Exercise prompt => The output should match, line for line, the records from the line containing "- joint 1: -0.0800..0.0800" through the line containing "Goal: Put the", with every picture left out.

Data section =>
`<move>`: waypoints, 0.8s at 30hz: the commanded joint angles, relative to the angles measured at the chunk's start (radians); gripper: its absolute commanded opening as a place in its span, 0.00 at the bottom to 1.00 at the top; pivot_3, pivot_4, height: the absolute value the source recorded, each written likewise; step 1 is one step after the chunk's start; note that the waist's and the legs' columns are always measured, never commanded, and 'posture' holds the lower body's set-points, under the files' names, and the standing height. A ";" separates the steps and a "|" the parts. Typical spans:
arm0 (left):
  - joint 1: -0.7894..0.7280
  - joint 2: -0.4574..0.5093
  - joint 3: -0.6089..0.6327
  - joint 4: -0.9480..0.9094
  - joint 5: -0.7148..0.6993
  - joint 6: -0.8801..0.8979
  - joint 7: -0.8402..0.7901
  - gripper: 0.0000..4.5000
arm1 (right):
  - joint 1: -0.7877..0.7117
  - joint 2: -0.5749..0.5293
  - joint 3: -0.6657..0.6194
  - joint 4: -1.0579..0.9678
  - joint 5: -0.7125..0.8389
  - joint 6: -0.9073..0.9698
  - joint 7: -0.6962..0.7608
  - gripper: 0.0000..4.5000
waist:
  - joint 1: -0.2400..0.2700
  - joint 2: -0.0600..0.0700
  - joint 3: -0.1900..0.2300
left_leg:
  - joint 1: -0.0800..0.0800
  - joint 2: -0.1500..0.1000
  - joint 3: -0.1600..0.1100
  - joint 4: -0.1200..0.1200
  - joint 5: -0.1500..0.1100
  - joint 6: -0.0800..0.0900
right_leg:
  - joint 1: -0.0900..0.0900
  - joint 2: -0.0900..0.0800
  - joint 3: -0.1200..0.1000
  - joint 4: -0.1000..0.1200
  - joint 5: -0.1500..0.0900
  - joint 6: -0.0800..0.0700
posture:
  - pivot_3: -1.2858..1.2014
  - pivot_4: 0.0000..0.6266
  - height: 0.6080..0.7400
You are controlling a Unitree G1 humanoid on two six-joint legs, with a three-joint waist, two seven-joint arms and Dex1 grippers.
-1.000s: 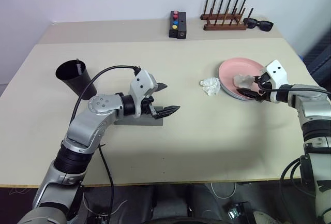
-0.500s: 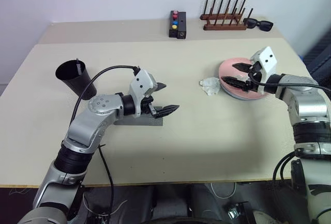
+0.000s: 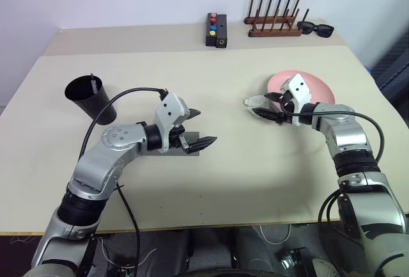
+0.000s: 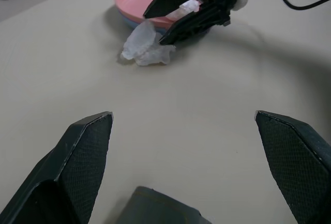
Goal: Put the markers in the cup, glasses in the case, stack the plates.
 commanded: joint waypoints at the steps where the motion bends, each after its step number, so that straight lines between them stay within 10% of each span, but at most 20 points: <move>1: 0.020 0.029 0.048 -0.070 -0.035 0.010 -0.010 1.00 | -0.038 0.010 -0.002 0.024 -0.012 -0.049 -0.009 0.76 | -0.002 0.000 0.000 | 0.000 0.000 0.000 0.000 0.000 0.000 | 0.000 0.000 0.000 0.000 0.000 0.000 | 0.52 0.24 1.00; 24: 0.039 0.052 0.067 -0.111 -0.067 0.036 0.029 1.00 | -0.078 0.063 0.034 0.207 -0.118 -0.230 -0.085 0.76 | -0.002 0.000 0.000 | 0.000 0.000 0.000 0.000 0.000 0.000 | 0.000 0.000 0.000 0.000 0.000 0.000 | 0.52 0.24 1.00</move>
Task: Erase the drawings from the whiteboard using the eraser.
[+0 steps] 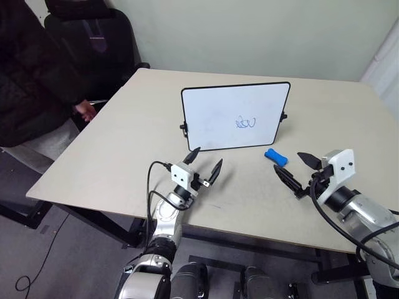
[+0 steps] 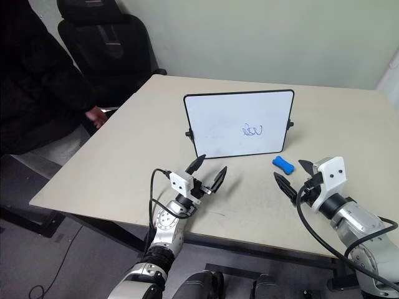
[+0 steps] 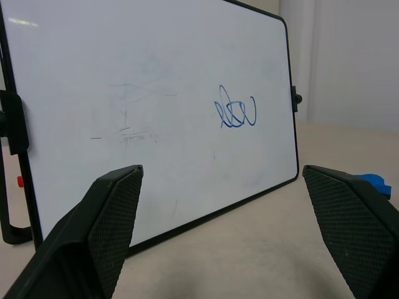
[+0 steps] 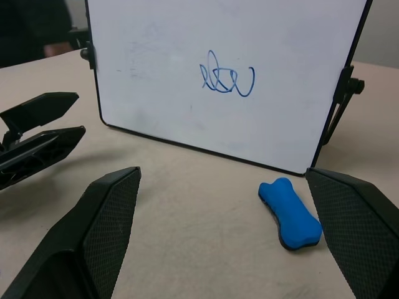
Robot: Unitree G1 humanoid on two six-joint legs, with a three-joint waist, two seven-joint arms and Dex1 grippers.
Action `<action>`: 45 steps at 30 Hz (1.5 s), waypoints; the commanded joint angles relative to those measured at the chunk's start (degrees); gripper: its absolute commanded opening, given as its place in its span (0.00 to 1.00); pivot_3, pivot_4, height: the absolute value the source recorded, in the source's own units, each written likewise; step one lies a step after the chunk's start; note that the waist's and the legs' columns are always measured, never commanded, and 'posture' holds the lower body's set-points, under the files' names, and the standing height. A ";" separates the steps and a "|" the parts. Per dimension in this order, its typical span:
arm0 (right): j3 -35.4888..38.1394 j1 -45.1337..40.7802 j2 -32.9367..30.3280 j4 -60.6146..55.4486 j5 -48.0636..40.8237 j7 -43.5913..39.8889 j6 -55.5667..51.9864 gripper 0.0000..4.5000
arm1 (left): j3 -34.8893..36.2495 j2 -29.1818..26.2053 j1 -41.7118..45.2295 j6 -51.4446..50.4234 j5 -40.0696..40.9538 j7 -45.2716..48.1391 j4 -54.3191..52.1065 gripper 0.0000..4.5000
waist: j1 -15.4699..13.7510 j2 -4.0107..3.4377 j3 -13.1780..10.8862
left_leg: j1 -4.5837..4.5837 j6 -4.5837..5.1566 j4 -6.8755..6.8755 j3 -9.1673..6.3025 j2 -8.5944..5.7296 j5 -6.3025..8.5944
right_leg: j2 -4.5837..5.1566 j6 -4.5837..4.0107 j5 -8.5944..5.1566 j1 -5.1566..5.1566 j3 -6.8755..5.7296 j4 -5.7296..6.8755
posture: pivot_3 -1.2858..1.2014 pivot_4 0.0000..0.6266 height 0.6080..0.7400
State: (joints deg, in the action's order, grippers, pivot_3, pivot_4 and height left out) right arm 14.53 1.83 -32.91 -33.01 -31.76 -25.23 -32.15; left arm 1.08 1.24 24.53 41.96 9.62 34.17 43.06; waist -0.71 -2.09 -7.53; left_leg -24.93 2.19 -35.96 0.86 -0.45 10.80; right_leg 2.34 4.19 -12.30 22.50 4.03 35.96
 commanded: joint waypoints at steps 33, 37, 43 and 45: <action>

Exercise answer =>
  - joint 1: -0.0800..0.0800
  - joint 2: -0.1500..0.1000
  - joint 3: -0.1600..0.1100
  - joint 4: -0.1200..0.1200
  - joint 5: -0.1500..0.1100
  - joint 6: -0.0800..0.0900
right_leg:
  - joint 1: -0.0900..0.0900
  - joint 2: -0.0900..0.0800
  - joint 3: -0.1200..0.1000
  - joint 4: -0.1000..0.1200
  - joint 5: -0.1500..0.0900
  - joint 6: -0.0800..0.0700
posture:
  - pivot_3: -1.2858..1.2014
  - pivot_4: 0.0000..0.6266
  - height: 0.6080..0.7400
You are controlling a Unitree G1 humanoid on two six-joint legs, with a three-joint waist, two seven-joint arms and Dex1 grippers.
-1.000s: 
-0.500s: 
+0.000s: 
+0.000s: 
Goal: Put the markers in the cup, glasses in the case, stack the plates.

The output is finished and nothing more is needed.